Director, Editing, Narration, Producer: Tashiro Yoko
Photography: Tashiro Yoko, Hitotsubo Yusuke
Music: WATER WATER CAMEL
Sound Editor: Yanagiya Fumihiko
Production Company, Source: Kaze no Eigasha

This film follows the lives of three families at their occupations in the two years following the 2011 Great East Japan Earthquake: Yamada Farm in the Hokkaido town of Onuma, where they raise sheep and goats to make cheese; a bakery on the banks of Lake Toya that uses natural yeast; and a fishing family in Oma, Aomori—a town on the shore opposite Onuma. The film also shows the opposition of and court trials related to the construction of the Oma Nuclear Power Plant, including life at a place called Asako House, built on the land of the planned plant. But the camera’s persistent focus is the everyday life and daily conversations of the people in these places, with the anxiety about nuclear power present as an undercurrent throughout.



[Director’s Statement] March 11, 2011. The overwhelming shock of what happened left me paralyzed. It seemed like the dark hours of anxiety and anger would never end. I asked myself if there was anything I could do—and my answer was to document.

Alongside these emotions I felt an urge to work with people whom I had come to know through film, so while things were still turbulent just after the middle of March, I hesitantly wrote to some of them. The response was positive. I was immensely encouraged, and in April we began shooting with the idea to start off by simply listening. For all the people we met, there were as many worlds, as many stories. I constantly reevaluated my choices about what I should film, why I was filming, and where I stood in relation to it all.

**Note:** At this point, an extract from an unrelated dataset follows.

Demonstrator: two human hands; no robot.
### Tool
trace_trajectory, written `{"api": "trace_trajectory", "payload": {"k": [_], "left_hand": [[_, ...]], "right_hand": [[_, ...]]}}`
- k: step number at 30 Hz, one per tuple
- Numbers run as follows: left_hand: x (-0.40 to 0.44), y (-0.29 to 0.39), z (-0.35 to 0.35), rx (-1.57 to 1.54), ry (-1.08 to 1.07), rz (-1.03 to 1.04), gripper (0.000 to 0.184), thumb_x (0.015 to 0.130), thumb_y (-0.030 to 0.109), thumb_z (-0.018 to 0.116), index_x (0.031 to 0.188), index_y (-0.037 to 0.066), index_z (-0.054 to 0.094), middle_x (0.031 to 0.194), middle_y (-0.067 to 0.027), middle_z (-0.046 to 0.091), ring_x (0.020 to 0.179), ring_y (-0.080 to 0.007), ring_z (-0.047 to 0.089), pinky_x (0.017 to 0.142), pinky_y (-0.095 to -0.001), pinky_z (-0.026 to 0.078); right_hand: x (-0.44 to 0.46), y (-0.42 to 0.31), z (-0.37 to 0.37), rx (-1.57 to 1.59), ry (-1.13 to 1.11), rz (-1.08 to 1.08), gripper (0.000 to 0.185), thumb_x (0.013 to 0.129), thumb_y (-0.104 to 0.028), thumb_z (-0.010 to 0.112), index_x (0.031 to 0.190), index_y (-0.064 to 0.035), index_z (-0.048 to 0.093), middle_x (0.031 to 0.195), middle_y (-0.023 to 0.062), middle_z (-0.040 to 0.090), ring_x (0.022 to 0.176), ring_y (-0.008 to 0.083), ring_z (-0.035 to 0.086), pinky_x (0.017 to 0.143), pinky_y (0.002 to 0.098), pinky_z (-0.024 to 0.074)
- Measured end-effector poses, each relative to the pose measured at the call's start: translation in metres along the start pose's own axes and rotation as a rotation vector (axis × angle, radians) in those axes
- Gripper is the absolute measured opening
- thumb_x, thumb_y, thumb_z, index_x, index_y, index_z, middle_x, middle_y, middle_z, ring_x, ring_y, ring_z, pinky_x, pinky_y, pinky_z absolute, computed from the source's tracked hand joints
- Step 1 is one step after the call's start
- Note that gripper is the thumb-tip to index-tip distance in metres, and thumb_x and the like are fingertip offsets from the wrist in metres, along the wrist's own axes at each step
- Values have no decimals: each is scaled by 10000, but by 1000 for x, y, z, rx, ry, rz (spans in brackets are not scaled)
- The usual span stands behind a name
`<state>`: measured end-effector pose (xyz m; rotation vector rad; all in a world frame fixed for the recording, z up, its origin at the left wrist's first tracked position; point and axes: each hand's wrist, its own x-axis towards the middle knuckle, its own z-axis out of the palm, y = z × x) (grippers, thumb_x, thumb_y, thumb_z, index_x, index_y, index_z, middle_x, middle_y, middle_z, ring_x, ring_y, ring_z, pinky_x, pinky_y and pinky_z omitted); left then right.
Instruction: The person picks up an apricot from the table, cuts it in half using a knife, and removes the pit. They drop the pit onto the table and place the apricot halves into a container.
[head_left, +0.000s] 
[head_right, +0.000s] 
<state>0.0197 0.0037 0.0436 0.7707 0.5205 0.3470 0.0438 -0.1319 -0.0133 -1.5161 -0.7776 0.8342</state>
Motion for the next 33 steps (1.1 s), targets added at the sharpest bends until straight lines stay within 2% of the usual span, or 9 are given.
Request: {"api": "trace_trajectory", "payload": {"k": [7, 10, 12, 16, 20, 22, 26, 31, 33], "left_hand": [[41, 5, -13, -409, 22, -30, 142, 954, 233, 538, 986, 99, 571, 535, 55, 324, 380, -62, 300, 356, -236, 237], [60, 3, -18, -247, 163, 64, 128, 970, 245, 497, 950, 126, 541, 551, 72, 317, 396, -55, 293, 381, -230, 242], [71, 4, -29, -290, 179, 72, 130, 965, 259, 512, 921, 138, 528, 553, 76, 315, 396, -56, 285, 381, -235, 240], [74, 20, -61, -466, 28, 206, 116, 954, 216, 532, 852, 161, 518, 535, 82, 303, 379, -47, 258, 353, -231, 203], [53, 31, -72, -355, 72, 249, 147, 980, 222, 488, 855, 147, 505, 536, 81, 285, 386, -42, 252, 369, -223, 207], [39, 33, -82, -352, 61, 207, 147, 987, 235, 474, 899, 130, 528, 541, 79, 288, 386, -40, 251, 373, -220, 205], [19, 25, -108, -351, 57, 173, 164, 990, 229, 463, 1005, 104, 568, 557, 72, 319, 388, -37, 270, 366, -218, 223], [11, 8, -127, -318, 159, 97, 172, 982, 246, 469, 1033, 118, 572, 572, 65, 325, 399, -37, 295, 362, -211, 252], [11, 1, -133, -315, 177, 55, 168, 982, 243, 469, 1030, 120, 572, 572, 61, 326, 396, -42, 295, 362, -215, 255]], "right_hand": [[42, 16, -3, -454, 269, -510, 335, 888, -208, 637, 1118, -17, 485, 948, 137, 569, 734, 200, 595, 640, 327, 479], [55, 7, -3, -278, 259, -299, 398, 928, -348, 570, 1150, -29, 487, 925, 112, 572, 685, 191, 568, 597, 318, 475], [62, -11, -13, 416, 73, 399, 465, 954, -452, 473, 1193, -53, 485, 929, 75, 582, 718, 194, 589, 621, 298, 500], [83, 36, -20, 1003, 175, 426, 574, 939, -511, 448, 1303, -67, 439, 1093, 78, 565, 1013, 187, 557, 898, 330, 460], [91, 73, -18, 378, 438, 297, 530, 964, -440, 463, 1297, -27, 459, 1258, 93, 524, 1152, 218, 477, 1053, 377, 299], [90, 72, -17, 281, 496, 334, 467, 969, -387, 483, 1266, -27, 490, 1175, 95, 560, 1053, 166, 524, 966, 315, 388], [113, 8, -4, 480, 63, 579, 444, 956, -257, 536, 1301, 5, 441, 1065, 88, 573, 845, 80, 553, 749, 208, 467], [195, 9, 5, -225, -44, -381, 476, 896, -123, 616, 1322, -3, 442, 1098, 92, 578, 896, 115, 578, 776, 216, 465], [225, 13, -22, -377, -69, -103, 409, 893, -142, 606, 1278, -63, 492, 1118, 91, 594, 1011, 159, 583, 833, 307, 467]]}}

The time I spent with the subjects of the film in their respective fields gradually brought everything into focus. And it made me feel that I wanted to live fully, doing my best in everything, sharing joy and humor with others—no matter what I might face.

After two years of shooting I had 400 hours of footage. A three-hour film was born from the many days I spent immersed in the material. Thanks to those who were willing to screen this long film and help me move ahead, I am now able to travel the country with On to the Next Step: Lives after 3.11. Japan is big, and it is beautiful. During this journey to share the film, I have had the chance to personally experience the deliciousness of Japan’s food, the liveliness of its lands, and the depth of its culture. Although I still do question myself as always, now, together with the people who are living through this generation with me, a new story has begun to be told through the tools of film, and spaces for new encounters and new relationships are being created. It seems that I have finally reached the next step.


- Tashiro Yoko

Tashiro encountered documentary film in 1996 at the first Shintoku Kuso-no-mori Film Festival, held in Shintoku Town, Hokkaido. Afterwards, she learned filmmaking with director Fujimoto Yukihisa, as assistant director on Nature in Perpetual Motion (1999), and by helping with editing, postproduction, and screening for Mining in the Dark (2001), all the while also serving on the administrative staff of the Kuso-no-mori Film Festival. In 2002, she began production on her directorial debut, completing the 129-minute The Imagined Forest in 2008. She has travelled the country for independent screenings and showings at mini-theaters and film festivals. She began production on the current film in March 2011, at the same time also forming her own production company, Kaze no Eigasha. The current film was completed in the fall of 2015.